Write out exactly, excluding pictures, the lines from the one containing "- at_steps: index" through the end of the data, both included.

______

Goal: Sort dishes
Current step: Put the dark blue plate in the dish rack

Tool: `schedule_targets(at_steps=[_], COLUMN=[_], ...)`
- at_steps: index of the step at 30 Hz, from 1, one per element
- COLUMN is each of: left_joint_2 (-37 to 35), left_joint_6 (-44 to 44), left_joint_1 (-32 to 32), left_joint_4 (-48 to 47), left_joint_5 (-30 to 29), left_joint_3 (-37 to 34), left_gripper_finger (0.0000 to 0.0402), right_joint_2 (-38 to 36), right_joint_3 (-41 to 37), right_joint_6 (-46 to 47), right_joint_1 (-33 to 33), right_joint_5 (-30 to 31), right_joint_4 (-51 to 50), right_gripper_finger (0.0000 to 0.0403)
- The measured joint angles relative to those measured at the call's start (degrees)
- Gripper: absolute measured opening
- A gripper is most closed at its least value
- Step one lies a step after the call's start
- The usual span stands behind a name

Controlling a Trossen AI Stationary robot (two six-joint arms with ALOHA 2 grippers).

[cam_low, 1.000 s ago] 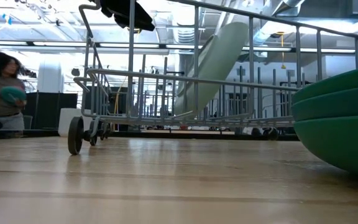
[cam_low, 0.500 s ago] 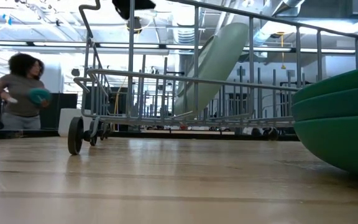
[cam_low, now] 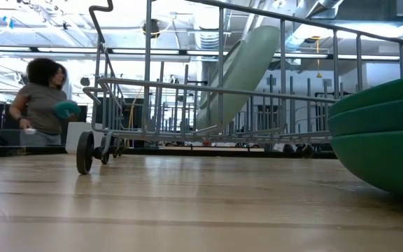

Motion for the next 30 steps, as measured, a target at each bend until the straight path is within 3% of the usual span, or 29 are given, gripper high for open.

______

= Response area =
- at_steps: index of the step at 30 Hz, from 1, one per element
- COLUMN is each of: left_joint_2 (-37 to 35), left_joint_6 (-44 to 44), left_joint_1 (-32 to 32), left_joint_4 (-48 to 47), left_joint_5 (-30 to 29), left_joint_3 (-37 to 34), left_gripper_finger (0.0000 to 0.0402), right_joint_2 (-38 to 36), right_joint_3 (-41 to 37), right_joint_6 (-46 to 47), right_joint_1 (-33 to 33), right_joint_5 (-30 to 31), right_joint_4 (-51 to 50), right_gripper_finger (0.0000 to 0.0403)
- The measured joint angles relative to those measured at the call's start (degrees)
- Gripper: absolute measured opening
- A gripper is most closed at its least value
- Step one lies a step after the call's start
- The usual span stands behind a name

Controlling a Trossen AI Stationary robot (two six-joint arms with ALOHA 2 grippers).

[cam_low, 1.000 s ago] 
[cam_low, 0.500 s ago] 
[cam_low, now] 

Motion for the next 30 steps, as measured, a target at each bend until the straight path is within 3% of the usual span, or 29 are given, gripper high for open.

There's nothing more to this exercise.